PYTHON
Efficient Deduplication and Set Operations with Python Sets
Learn to use Python sets for lightning-fast deduplication of lists, efficient membership testing, and performing powerful set operations like union, intersection, and difference.
# Deduplicate a list
data = [1, 2, 2, 3, 4, 4, 5, 1]
unique_elements = list(set(data))
print(f"Deduplicated list: {unique_elements}")
# Membership testing (O(1) average time complexity)
my_set = {10, 20, 30, 40}
print(f"Is 20 in set? {20 in my_set}")
print(f"Is 50 in set? {50 in my_set}")
# Set operations
set_a = {1, 2, 3, 4}
set_b = {3, 4, 5, 6}
union_set = set_a.union(set_b) # Elements in either set_a or set_b
print(f"Union: {union_set}")
intersection_set = set_a.intersection(set_b) # Elements common to both
print(f"Intersection: {intersection_set}")
difference_set = set_a.difference(set_b) # Elements in set_a but not in set_b
print(f"Difference (A - B): {difference_set}")
symmetric_difference_set = set_a.symmetric_difference(set_b) # Elements in either but not both
print(f"Symmetric Difference: {symmetric_difference_set}")

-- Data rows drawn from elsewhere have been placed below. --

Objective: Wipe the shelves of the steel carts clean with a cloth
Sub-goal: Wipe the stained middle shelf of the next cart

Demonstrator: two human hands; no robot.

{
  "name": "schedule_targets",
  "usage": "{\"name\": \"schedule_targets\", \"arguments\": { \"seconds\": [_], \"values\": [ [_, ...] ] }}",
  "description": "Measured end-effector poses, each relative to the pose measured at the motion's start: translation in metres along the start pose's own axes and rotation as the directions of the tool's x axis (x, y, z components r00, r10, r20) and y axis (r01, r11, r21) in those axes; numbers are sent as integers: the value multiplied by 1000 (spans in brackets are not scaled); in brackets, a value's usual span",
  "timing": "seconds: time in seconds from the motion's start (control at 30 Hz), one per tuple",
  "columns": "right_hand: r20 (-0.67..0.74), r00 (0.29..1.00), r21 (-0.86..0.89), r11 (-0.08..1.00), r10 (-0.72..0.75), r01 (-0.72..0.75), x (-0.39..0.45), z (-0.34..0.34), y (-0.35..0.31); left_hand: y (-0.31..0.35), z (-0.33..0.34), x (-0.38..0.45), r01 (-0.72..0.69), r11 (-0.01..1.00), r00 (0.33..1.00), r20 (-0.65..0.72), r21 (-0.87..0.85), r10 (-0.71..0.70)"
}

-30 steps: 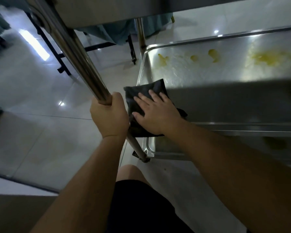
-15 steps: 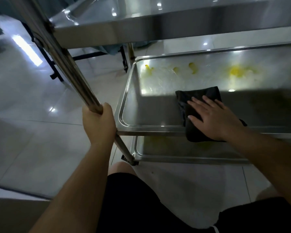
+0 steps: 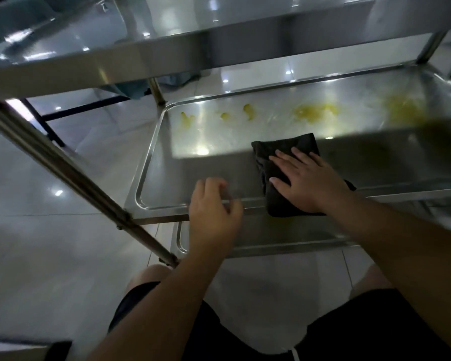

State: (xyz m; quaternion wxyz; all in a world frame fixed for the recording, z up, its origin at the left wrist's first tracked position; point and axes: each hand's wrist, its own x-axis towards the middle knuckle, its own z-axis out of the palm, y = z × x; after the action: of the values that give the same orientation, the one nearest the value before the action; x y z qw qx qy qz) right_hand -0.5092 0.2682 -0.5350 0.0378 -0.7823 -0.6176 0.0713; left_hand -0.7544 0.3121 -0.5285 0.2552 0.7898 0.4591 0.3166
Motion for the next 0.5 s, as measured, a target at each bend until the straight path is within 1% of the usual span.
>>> {"name": "schedule_targets", "arguments": {
  "seconds": [0.07,0.1,0.13,0.2,0.27,0.37,0.5],
  "values": [
    [-5,1000,3,1000,11,-11,-4,-1,13,15,16,19,-105,986,991,102,128,92],
    [-7,1000,-5,1000,17,-17,-6,-2,20,23,24,27,-144,976,983,141,165,121],
    [-8,1000,-14,1000,25,-25,-8,-3,28,30,31,33,-158,970,977,175,183,126],
    [-17,999,-21,999,39,-40,-14,-5,43,40,47,41,-140,968,971,222,210,93],
    [-26,998,-22,998,51,-51,-20,-9,62,49,64,46,-134,956,966,248,260,68],
    [-27,996,-21,996,85,-86,-31,-16,93,59,86,52,-165,925,963,257,343,77],
    [-21,992,-21,992,124,-125,-46,-21,133,66,103,59,-189,895,963,254,403,90]
  ]
}}
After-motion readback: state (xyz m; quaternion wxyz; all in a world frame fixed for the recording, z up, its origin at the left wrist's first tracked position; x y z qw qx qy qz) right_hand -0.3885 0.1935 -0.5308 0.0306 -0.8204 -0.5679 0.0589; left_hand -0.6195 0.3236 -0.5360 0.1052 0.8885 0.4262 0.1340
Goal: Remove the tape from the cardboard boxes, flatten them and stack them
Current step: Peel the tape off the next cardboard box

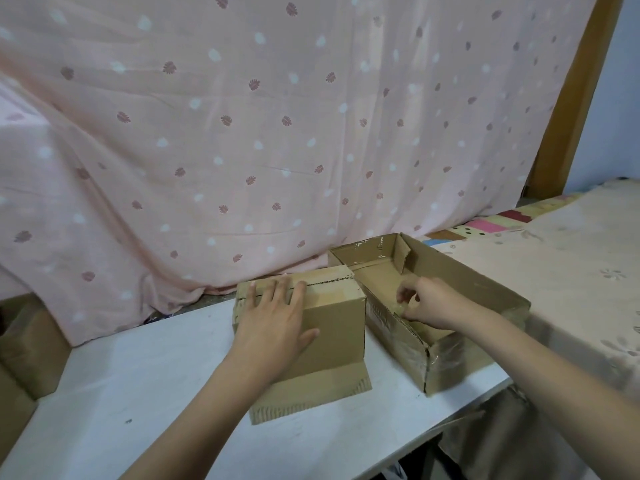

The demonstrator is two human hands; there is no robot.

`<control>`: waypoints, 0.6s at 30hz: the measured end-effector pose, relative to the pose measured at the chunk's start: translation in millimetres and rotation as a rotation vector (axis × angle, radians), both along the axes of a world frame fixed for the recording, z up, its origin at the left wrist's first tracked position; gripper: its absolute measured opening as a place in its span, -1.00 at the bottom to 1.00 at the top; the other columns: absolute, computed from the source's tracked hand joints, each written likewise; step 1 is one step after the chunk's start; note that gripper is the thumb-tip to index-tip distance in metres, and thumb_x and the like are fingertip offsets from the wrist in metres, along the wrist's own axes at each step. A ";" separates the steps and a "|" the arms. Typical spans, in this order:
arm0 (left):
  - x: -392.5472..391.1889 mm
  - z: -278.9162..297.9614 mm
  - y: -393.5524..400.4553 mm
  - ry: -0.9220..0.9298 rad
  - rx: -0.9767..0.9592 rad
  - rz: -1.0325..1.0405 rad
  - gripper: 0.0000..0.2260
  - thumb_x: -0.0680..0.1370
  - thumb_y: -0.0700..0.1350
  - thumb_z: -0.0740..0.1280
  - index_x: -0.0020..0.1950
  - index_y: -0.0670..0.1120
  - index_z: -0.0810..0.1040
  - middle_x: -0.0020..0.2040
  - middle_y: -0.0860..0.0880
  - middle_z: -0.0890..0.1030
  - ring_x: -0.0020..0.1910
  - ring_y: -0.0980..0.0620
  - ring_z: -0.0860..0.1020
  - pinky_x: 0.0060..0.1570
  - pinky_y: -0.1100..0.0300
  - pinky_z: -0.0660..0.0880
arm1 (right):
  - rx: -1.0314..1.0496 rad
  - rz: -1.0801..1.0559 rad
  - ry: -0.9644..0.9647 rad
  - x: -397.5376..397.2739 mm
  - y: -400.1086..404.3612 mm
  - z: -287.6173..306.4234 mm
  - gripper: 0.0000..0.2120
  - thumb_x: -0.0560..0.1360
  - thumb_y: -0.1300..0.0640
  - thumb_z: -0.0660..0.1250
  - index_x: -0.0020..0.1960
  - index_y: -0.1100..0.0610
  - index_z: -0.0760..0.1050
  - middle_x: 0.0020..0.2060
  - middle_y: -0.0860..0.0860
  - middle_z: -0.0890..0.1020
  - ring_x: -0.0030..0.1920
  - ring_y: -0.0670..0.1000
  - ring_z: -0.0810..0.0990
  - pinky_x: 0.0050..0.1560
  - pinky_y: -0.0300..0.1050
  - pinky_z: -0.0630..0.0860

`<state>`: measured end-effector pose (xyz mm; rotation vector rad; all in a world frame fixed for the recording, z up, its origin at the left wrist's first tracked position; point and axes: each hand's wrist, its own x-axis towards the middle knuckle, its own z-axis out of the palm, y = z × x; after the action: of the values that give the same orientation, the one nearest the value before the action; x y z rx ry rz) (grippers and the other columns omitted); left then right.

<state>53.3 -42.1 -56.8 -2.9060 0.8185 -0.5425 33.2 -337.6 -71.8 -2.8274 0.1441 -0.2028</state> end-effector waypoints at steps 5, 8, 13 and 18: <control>-2.4 2.9 4.6 -0.040 0.000 -0.004 -0.35 0.54 0.33 0.20 0.51 0.02 0.16 0.55 -0.07 0.20 0.51 -0.10 0.21 0.50 -0.17 0.06 | -0.083 0.031 -0.064 -1.9 0.7 0.5 -0.90 0.44 0.03 0.46 -0.06 -0.04 0.58 -0.07 -0.03 0.62 0.03 0.02 0.55 0.04 -0.01 0.55; -2.2 3.9 7.0 -0.042 0.013 0.003 -0.35 0.54 0.34 0.19 0.51 0.03 0.14 0.55 -0.05 0.19 0.51 -0.10 0.21 0.50 -0.17 0.06 | -0.116 0.041 -0.100 -0.1 6.1 4.9 -0.90 0.48 0.03 0.46 -0.04 0.03 0.64 -0.07 0.02 0.61 0.03 0.04 0.53 0.03 -0.02 0.52; -1.8 5.0 10.5 -0.033 0.014 0.003 -0.34 0.54 0.35 0.18 0.52 0.04 0.12 0.55 -0.04 0.18 0.52 -0.09 0.19 0.50 -0.18 0.07 | -0.050 -0.009 -0.122 1.4 6.8 3.3 -0.98 0.49 0.12 0.48 -0.11 0.05 0.69 0.11 0.01 0.40 0.10 0.02 0.46 0.10 -0.07 0.48; -2.3 4.1 14.0 -0.023 0.013 0.005 -0.34 0.54 0.35 0.19 0.51 0.05 0.14 0.55 -0.04 0.19 0.52 -0.10 0.19 0.50 -0.20 0.07 | 0.090 -0.016 -0.163 -1.3 5.8 6.9 -0.78 0.44 0.23 0.51 -0.20 -0.01 0.50 -0.18 -0.02 0.61 -0.14 0.01 0.62 -0.06 0.02 0.60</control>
<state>51.0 -28.2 -52.7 -2.8837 0.8080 -0.5664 31.9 -331.7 -64.9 -2.7073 0.1365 -0.4184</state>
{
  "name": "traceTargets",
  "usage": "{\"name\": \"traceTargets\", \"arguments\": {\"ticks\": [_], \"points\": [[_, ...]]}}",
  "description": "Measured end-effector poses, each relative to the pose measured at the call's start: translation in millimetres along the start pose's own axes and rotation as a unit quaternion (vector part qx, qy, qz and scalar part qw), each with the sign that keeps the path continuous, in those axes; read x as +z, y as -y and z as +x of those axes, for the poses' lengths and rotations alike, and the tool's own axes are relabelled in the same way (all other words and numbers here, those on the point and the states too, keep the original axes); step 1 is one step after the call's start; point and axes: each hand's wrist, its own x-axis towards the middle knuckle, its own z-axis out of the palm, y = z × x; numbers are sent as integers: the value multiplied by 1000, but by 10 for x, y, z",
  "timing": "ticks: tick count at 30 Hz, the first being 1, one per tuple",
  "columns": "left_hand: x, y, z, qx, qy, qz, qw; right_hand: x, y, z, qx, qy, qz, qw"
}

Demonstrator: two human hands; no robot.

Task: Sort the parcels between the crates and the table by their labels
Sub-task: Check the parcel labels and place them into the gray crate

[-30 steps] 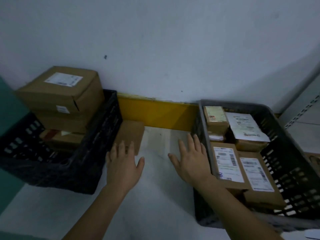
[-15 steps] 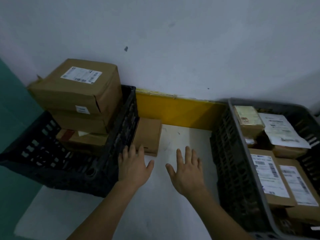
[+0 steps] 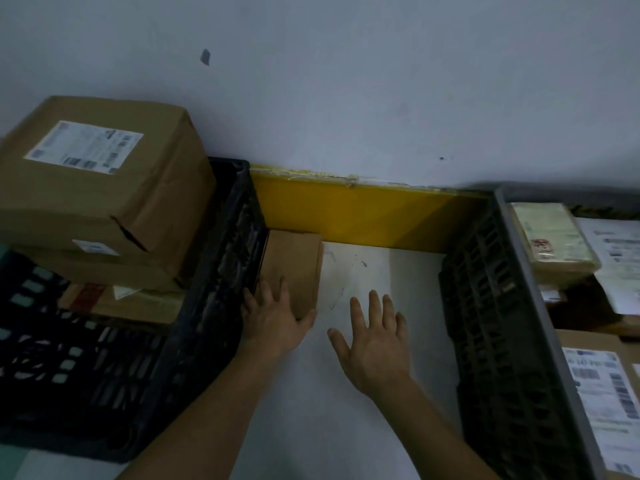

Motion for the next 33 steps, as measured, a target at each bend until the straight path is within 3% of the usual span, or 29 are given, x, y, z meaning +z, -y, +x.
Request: {"name": "traceTargets", "arguments": {"ticks": [6,12,20,25,29,33], "points": [[192,-58,402,-33,46,-7,998,93,1,147,32,19,1,999],[352,-133,542,-56,16,-14,998,279,-52,170,46,22,11,999],[130,-55,437,-11,-10,-25,1000,99,68,254,45,42,1,998],[-185,-138,103,41,-37,-127,990,-33,107,246,42,-5,47,998],[-472,-196,-232,105,-15,-323,940,-193,54,155,53,-57,151,985],[-614,-108,-496,155,90,-543,820,-425,-9,-33,47,-77,309,947]]}}
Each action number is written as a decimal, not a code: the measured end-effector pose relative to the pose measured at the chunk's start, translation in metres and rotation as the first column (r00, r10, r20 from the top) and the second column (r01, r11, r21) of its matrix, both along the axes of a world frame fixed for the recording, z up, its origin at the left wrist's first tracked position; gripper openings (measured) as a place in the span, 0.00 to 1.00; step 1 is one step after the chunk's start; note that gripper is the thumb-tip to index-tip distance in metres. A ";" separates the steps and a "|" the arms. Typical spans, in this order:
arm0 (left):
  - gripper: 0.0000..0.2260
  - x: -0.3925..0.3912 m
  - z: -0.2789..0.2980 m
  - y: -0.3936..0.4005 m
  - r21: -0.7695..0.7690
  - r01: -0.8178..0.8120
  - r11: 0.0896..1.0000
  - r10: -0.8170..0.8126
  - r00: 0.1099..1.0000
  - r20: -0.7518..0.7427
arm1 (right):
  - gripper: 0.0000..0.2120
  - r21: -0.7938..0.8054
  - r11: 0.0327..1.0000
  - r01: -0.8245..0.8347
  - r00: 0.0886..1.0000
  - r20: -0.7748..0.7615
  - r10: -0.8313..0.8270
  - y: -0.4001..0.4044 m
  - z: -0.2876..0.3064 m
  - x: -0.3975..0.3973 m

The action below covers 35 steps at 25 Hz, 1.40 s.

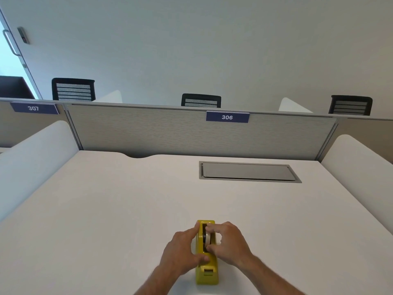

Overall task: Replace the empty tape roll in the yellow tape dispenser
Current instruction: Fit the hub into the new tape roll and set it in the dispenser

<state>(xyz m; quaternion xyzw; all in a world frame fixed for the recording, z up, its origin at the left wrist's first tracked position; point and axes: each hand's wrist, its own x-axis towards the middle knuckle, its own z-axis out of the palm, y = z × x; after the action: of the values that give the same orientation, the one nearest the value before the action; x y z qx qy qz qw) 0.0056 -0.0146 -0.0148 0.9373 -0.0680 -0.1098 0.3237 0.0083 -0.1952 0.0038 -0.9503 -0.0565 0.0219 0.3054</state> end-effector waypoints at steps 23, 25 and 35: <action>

How it works: Python `set` is an unordered collection of unique elements. It's highly efficient for tasks like removing duplicates from a list, checking for element existence (membership testing), and performing mathematical set operations such as union, intersection, and difference. This snippet demonstrates these common uses, providing a fast way to process and analyze collections of items.